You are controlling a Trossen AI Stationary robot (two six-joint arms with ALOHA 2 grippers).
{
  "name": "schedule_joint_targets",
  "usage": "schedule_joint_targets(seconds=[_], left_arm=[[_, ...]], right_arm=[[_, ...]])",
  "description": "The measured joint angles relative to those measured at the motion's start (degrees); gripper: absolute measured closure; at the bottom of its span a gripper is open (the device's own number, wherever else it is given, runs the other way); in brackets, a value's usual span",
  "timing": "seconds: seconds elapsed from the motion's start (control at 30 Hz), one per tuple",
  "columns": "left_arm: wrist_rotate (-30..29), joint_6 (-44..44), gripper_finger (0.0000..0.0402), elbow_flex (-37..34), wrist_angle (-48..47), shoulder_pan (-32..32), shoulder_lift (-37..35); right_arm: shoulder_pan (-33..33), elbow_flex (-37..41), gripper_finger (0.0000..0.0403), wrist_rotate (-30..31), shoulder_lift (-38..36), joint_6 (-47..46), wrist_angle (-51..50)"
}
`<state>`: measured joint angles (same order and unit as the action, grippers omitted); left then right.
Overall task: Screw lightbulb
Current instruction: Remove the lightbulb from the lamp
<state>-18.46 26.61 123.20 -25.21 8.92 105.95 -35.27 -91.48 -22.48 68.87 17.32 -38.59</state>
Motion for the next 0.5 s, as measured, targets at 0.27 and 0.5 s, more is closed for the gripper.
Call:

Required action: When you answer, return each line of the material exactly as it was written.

The completed task:
You are controlling a Trossen AI Stationary robot (two six-joint arms with ALOHA 2 grippers).
{
  "name": "schedule_joint_targets",
  "usage": "schedule_joint_targets(seconds=[_], left_arm=[[_, ...]], right_arm=[[_, ...]])",
  "description": "The measured joint angles relative to those measured at the motion's start (degrees); gripper: absolute measured closure; at the bottom of its span a gripper is open (the device's own number, wherever else it is given, runs the other way); in brackets, a value's usual span",
  "timing": "seconds: seconds elapsed from the motion's start (control at 30 Hz), one per tuple",
  "columns": "left_arm: wrist_rotate (-30..29), joint_6 (-44..44), gripper_finger (0.0000..0.0402), elbow_flex (-37..34), wrist_angle (-48..47), shoulder_pan (-32..32), shoulder_lift (-37..35); right_arm: shoulder_pan (-33..33), elbow_flex (-37..41), gripper_finger (0.0000..0.0403), wrist_rotate (-30..31), shoulder_lift (-38..36), joint_6 (-47..46), wrist_angle (-51..50)"
}
`<state>`: measured joint angles (same order and unit as the action, grippers omitted); left then right.
Overall task: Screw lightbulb
Current instruction: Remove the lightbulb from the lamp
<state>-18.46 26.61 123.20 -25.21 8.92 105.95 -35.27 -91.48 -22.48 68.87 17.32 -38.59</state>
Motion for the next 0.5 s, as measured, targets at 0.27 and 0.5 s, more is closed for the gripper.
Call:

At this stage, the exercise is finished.